How this graph was created: Search for and select “Hires: Total Nonfarm, Level in Thousands” (first the seasonally adjusted and then the not seasonally adjusted series) and add them to the graph. To create the ratio, we must add the job openings series. In the “Add Data Series” section, search for and select “Job Openings: Total Nonfarm, Level in Thousands, Seasonally Adjusted” and select “Modify existing series” for series 1 (the smoother blue line, which is seasonally adjusted). Then enter the formula a/b in the “Create your own data transformation” section. Now do the same for series 2 (the rockier red line) with the job openings series that is not seasonally adjusted.

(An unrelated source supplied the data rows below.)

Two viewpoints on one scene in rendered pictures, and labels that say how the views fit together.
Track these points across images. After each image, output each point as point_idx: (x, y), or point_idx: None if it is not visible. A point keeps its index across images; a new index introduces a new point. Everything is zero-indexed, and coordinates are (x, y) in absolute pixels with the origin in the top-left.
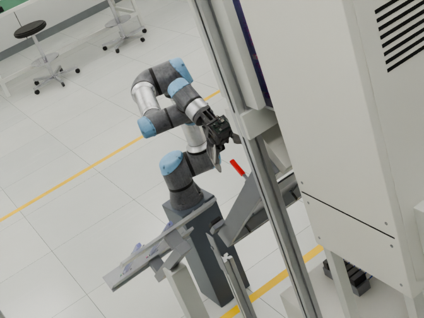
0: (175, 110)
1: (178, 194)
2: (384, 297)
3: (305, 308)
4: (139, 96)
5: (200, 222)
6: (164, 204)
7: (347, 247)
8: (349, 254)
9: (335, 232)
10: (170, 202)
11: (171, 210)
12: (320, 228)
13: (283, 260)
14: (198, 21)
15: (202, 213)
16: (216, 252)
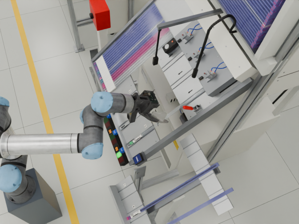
0: (99, 120)
1: (26, 189)
2: None
3: (229, 135)
4: (28, 145)
5: (42, 189)
6: (10, 210)
7: (289, 84)
8: (286, 87)
9: (287, 82)
10: (12, 204)
11: (25, 205)
12: (274, 88)
13: (234, 123)
14: (290, 14)
15: (40, 183)
16: (141, 172)
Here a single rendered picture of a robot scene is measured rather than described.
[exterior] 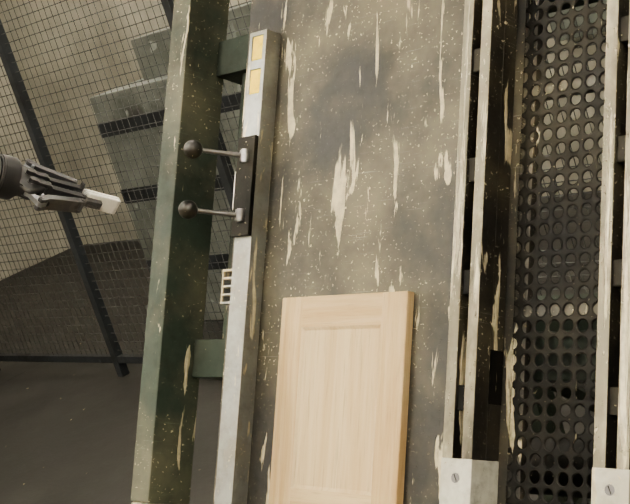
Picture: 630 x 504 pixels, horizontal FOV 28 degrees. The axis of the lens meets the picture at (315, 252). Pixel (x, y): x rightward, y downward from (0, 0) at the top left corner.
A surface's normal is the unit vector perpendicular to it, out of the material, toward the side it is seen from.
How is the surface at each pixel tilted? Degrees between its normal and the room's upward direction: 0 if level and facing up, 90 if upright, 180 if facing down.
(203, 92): 90
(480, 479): 90
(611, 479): 59
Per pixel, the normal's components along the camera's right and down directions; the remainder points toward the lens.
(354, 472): -0.70, -0.16
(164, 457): 0.71, -0.07
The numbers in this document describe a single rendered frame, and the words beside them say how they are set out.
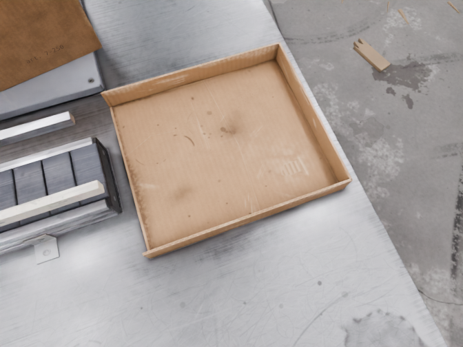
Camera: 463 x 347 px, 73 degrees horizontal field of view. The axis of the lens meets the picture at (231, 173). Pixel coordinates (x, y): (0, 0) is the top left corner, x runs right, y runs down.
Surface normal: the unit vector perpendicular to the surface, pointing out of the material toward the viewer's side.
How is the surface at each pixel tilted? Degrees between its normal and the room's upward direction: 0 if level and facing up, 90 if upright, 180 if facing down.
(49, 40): 90
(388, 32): 0
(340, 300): 0
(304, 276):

Suggested by David Wiczer.

View on FRED, series used in this post: JTSHIL, JTSJOL, JTUHIL, JTUJOL

The oil and gas extraction boom gives 101%

FRED recently added a large amount of data on industrial production, capacity, and capacity utilization. These series let you dig around to see how various industries are faring. Here we look at an industry that’s been in the news recently: oil and gas extraction. The graph makes it clear that a lot of capacity has been added since the boom in fracking. If you look closely, you’ll notice that capacity utilization (essentially a ratio of production to capacity) was over 100% in June 2014, an impossibility caused by the imprecision of the estimation procedure for both underlying series. Note that June 2014 is also the month when U.S. gasoline prices peaked.

How this graph was created: Search for “capacity oil gas,” and the three series you want should be among your top choices. Select the monthly, seasonally adjusted series and add them to the graph. Use the right axis for capacity utilization to make the graph easier to read.

Suggested by Christian Zimmermann

View on FRED, series used in this post: CAPG211S, CAPUTLG211S, IPG211S

Does the market believe the change in oil prices is permanent?

Oil prices fell dramatically in the last half of 2014, from a high of $107.49 on June 13, 2014, to $54.14 on December 30, 2014, and continued to fall into early 2015. During the same period, a measure of 5-year inflation expectations declined in a similar way. The graph shows the unusual correlation between these two series from January 2014 to the present. The red line is the daily 5-year breakeven inflation rate from the beginning of 2014 to the present. (That breakeven inflation rate is computed from the difference between the 5-year Treasury inflation-protected security, or TIPS, and the 5-year Treasury and is a measure of market expectations of future inflation.) The blue line is the daily price of West Texas Intermediate crude oil.

Market expectations of the inflation rate 5 years out held steady for the most part from early 2013 to early 2014. On April 17, 2014, inflation expectations jumped up. After June 2014, oil prices fell precipitously, taking inflation expectations down with them. After January 27, 2015, oil prices stabilized and began to rise. Again, market inflation expectations rose.

While oil prices can pass through and affect other prices, the almost one-to-one movements in the two series seem to be unusual. Pass-through from oil to other prices is incomplete. If the price increase in oil was deemed to be temporary, the 5-year inflation rate would not move in unison with oil prices (little pass-through). In this case, it appears there’s at least some belief that the change in oil prices will persist, as there is substantial pass-through.

How this graph was created: Search for “crude oil prices,” select the series “Crude Oil Prices: West Texas Intermediate (WTI) – Cushing, Oklahoma,” and graph it on a daily frequency. Select the “Add Data Series” option: Search for “5-year breakeven inflation,” select the first series shown (“5-Year Breakeven Inflation Rate, Daily, Percent, NSA”), and add it as a new series. Select the “Edit Data Series 2” tab and change the y-axis position from left to right. Finally, set the start date to 2014-01-01.

Suggested by Michael Owyang and Hannah Shell.